Friday, December 19, 2008
Review: Always Coming Home
"The people in this book might be going to have lived a long, long time from now in Northern California. . . The difficulty of translation from a language that doesn't yet exist is considerable, but there's no need to exaggerate it."
So begins one of my favorite books by Ursula LeGuin, and probably one of her lesser-known works, "Always Coming Home." She calls it "an archaeology of the future," and it's a beautiful example of world-creation. The main narrative of the book is the autobiography of Stone Telling, a young woman of the Valley, but her story is broken up with digressions into songs, recipes, rituals, novels and other anthropological observations of her people. I desperately want to put "digressions" in scare-quotes, to make the implicit argument that they're actually quite key, but since part of what LeGuin is positing is that digressions are part of the dance, I'll let it stand.

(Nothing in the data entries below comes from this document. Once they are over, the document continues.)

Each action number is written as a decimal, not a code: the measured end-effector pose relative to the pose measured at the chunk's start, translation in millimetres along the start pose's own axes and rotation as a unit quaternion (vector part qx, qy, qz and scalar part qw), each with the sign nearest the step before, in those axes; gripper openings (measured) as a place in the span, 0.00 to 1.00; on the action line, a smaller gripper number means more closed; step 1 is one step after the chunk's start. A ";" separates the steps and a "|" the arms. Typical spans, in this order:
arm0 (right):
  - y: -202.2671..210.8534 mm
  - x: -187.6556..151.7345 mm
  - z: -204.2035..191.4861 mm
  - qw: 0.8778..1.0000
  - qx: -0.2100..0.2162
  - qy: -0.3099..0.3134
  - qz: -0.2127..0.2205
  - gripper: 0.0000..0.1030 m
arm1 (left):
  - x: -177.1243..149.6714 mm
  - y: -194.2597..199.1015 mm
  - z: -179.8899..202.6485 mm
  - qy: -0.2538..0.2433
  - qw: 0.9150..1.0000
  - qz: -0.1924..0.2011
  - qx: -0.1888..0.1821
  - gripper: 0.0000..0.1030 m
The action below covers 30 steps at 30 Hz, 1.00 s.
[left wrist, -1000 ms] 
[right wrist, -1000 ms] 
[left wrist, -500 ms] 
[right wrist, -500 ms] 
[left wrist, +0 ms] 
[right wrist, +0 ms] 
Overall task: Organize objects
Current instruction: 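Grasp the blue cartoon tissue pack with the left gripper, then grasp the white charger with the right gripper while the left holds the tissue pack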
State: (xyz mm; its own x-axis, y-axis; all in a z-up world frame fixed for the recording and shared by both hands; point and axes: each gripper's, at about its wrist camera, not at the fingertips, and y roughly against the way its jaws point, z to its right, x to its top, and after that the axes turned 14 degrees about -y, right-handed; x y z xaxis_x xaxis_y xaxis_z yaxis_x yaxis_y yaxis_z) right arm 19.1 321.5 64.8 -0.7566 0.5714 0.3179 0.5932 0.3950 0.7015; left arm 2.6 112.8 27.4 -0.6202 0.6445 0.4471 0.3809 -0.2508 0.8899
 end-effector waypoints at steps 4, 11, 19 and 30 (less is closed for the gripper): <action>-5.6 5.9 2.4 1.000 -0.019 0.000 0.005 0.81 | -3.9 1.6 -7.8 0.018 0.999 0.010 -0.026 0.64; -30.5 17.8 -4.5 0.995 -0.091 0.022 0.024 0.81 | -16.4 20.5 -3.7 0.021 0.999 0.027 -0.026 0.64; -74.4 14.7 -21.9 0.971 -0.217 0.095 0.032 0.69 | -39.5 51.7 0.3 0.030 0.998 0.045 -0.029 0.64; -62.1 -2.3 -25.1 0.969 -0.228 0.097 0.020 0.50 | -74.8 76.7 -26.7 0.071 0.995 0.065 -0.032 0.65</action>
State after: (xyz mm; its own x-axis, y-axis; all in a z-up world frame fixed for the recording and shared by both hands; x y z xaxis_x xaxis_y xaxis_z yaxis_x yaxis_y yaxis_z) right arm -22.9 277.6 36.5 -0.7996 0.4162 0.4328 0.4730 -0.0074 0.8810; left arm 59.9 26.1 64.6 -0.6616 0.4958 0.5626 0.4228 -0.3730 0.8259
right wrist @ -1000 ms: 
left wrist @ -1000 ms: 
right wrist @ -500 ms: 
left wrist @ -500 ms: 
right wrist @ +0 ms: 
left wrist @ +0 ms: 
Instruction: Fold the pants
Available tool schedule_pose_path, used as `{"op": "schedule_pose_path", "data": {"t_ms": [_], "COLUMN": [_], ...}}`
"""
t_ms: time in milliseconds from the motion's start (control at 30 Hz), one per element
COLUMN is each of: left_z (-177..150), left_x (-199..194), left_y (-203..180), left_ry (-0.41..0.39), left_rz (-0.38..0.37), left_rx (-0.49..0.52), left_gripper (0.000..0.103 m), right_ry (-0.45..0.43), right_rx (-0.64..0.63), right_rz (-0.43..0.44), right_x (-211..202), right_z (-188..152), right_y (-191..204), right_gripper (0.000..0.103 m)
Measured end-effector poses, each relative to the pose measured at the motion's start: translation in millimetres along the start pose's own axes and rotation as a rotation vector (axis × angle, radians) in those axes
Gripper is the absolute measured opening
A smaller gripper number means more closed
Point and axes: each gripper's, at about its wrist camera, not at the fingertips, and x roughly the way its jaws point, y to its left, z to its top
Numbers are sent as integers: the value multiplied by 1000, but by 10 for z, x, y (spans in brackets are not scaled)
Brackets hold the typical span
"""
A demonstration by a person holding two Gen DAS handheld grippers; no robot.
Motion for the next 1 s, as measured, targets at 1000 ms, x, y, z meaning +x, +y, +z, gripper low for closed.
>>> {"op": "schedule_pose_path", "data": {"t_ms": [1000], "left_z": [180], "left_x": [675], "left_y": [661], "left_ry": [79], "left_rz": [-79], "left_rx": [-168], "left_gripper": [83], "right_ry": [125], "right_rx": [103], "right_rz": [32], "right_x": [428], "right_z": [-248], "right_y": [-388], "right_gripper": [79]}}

This is a slow-moving book and I was about halfway through it the first time before I realized that things were not entirely as they seemed at first. It's nothing shocking like Sheri Tepper's also-wonderful speculative feminist novels like "Grass" and "The Gate to Women's Country," but it's a beautiful unfolding that invites you to see what you've been taking for granted, what you haven't noticed, and what the Valley narrators have been taking for granted themselves.
LeGuin is a Taoist, and this time through I noticed what I hadn't before--that the ritualistic Valley symbol of the gyre or hinge creates a stylized yin-yang symbol that weaves its way through society. This is a Taoist utopia, but achieved at prices LeGuin doesn't gloss over--staggeringly high infant mortality being only one of them. And it's got a self-aware irony that cuts some of the inevitable utopian smugness: LeGuin imagines herself in a conversation with an archivist of the Valley in which she sighs "I never did like smartass utopians. Always so much healthier and saner and sounder and fitter and kinder and tougher and wiser and righter than me and my family and friends."
The book is a beautiful example of world-building, based on a deep and lovingly intimate knowledge of the Northern California landscape. The world unfurls around the edges of Stone Telling's story, alluringly realized and temptingly unfinished. I remember the first time I read it studying the charts of the different clans and deciding that the me that lived in the Valley would be a member of the Serpentine House and the Oak Society, which covered the areas of writing and poetry. She'd make beautiful paper and raise sheep and live near a stream. Her name was Ubbuarra, Words in the Middle. She still lives there, always.